▶ **What the task requires**
Give every line of the listing word for word, beginning at the first and including the line with "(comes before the" as the last.

▶ **Data block**
>>>
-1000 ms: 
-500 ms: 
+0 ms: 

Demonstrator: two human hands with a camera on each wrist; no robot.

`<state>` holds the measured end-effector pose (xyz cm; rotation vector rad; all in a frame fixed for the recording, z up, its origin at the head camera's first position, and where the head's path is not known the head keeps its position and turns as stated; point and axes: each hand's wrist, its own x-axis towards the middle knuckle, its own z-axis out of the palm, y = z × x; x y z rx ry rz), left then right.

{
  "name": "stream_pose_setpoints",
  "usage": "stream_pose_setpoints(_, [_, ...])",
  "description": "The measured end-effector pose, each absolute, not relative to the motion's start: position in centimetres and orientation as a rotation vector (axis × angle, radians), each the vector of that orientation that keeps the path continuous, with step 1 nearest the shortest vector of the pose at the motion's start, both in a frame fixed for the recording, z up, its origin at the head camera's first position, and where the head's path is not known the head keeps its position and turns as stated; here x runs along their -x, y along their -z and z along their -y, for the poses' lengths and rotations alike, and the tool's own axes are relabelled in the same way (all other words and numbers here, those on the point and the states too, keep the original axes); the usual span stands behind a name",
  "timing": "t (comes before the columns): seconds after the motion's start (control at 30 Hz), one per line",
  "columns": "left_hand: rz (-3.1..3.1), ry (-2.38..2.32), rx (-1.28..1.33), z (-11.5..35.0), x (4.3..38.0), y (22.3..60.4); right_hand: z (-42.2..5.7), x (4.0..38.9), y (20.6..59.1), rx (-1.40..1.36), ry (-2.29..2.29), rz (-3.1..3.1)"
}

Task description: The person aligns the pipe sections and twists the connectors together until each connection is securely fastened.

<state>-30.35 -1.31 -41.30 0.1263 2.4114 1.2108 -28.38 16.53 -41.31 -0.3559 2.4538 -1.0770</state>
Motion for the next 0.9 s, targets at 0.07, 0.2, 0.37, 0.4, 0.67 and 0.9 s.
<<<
▶ **Worked solution**
-1000 ms: 
-500 ms: 
+0 ms: 

Demonstrator: two human hands with a camera on each wrist; no robot.

`<state>` holds the measured end-effector pose (xyz cm; rotation vector rad; all in a frame fixed for the recording, z up, its origin at the head camera's first position, and where the head's path is not known the head keeps its position and turns as stated; point and axes: each hand's wrist, its own x-axis towards the middle knuckle, its own z-axis out of the palm, y = z × x; x y z rx ry rz), left then right.

{
  "name": "stream_pose_setpoints",
  "usage": "stream_pose_setpoints(_, [_, ...])",
  "description": "The measured end-effector pose, each absolute, not relative to the motion's start: position in centimetres and orientation as a rotation vector (axis × angle, radians), each the vector of that orientation that keeps the path continuous, with step 1 nearest the shortest vector of the pose at the motion's start, both in a frame fixed for the recording, z up, its origin at the head camera's first position, and where the head's path is not known the head keeps its position and turns as stated; here x runs along their -x, y along their -z and z along their -y, for the poses' lengths and rotations alike, and the tool's own axes are relabelled in the same way (all other words and numbers here, those on the point and the states too, keep the original axes); the usual span stands behind a name",
  "timing": "t (comes before the columns): seconds after the motion's start (control at 30 Hz), one per line",

With this, the exercise is complete.